= ABOUT THIS EXERCISE =
Starting with the line that contains "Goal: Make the", copy every line through the end of the data below, exactly and with nothing added.

= DATA EXTRACT =
┌────────

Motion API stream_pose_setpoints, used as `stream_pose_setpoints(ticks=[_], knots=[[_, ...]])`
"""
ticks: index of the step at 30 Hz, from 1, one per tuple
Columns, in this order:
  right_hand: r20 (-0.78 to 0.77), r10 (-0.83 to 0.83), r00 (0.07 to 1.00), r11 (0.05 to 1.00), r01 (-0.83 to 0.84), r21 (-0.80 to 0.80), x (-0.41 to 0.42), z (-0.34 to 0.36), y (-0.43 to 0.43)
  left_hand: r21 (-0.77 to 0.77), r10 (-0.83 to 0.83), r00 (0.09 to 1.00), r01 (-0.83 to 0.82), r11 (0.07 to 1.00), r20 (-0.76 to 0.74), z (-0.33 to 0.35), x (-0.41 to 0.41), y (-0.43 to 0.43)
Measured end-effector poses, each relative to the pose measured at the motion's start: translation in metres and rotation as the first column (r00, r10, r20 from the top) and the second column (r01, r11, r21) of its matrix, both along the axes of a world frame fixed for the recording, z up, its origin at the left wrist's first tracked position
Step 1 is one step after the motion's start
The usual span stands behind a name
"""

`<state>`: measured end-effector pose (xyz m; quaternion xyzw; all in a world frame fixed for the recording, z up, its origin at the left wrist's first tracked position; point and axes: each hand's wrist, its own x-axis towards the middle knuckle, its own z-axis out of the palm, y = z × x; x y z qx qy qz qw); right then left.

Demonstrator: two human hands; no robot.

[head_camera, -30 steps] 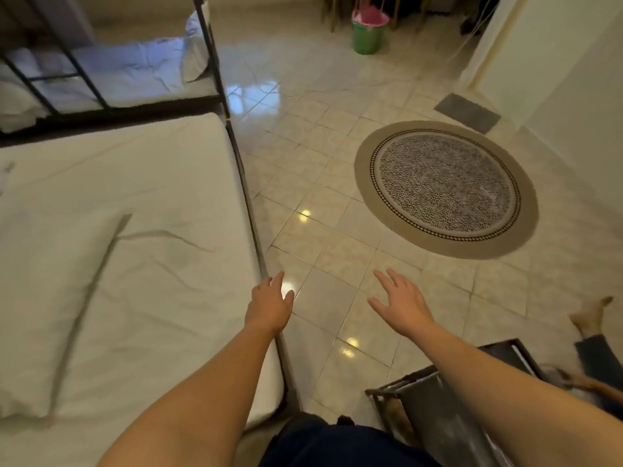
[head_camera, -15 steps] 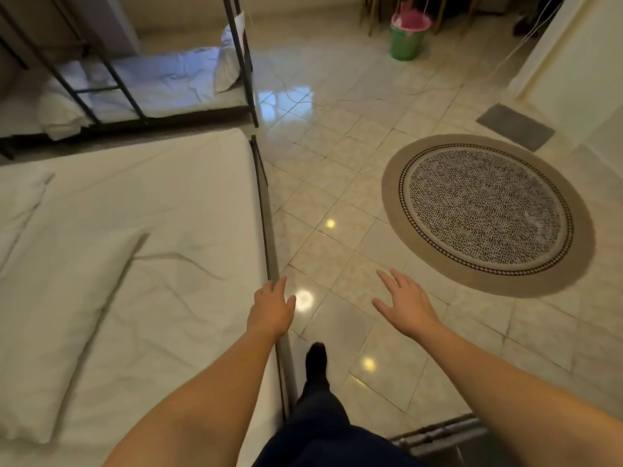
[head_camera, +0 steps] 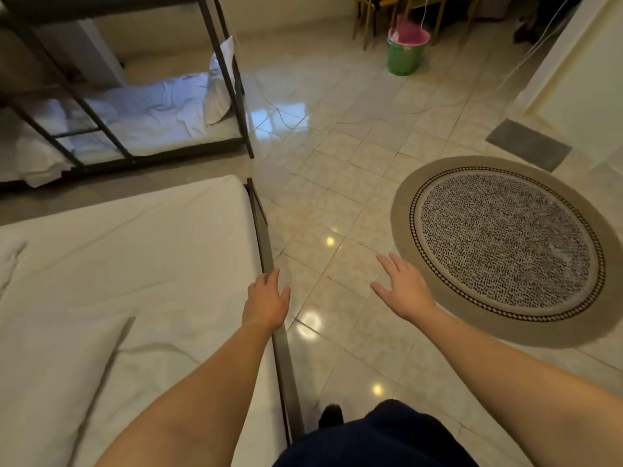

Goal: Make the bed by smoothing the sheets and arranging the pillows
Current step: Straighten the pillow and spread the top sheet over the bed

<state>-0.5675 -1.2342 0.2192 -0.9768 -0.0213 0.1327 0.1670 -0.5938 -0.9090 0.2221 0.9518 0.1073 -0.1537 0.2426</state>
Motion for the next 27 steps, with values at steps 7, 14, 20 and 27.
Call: stream_pose_setpoints(ticks=[7,14,20,27], knots=[[-0.001,0.091,0.996,0.996,-0.091,-0.003,0.159,-0.012,0.010,-0.014,0.078,0.997,-0.078,0.997,0.017,-0.007,0.133,0.012],[-0.016,0.201,0.979,0.979,-0.201,0.012,0.339,-0.014,0.016,0.010,0.200,0.980,-0.200,0.980,0.008,-0.006,0.276,0.012],[0.003,0.314,0.950,0.949,-0.313,-0.020,0.485,0.000,0.038,-0.028,0.316,0.947,-0.315,0.949,0.051,0.003,0.391,0.023],[0.011,0.385,0.923,0.923,-0.384,-0.033,0.634,-0.001,0.100,0.017,0.355,0.932,-0.357,0.934,0.064,-0.005,0.519,0.073]])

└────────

= THE ANSWER =
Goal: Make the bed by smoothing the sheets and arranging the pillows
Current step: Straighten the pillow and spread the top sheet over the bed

<state>-0.5675 -1.2342 0.2192 -0.9768 -0.0213 0.1327 0.1670 -0.5938 -0.9090 0.2221 0.9518 0.1073 -0.1537 0.2426</state>
Motion for the next 27 steps, with values at steps 7, 14, 20 and 27.
Call: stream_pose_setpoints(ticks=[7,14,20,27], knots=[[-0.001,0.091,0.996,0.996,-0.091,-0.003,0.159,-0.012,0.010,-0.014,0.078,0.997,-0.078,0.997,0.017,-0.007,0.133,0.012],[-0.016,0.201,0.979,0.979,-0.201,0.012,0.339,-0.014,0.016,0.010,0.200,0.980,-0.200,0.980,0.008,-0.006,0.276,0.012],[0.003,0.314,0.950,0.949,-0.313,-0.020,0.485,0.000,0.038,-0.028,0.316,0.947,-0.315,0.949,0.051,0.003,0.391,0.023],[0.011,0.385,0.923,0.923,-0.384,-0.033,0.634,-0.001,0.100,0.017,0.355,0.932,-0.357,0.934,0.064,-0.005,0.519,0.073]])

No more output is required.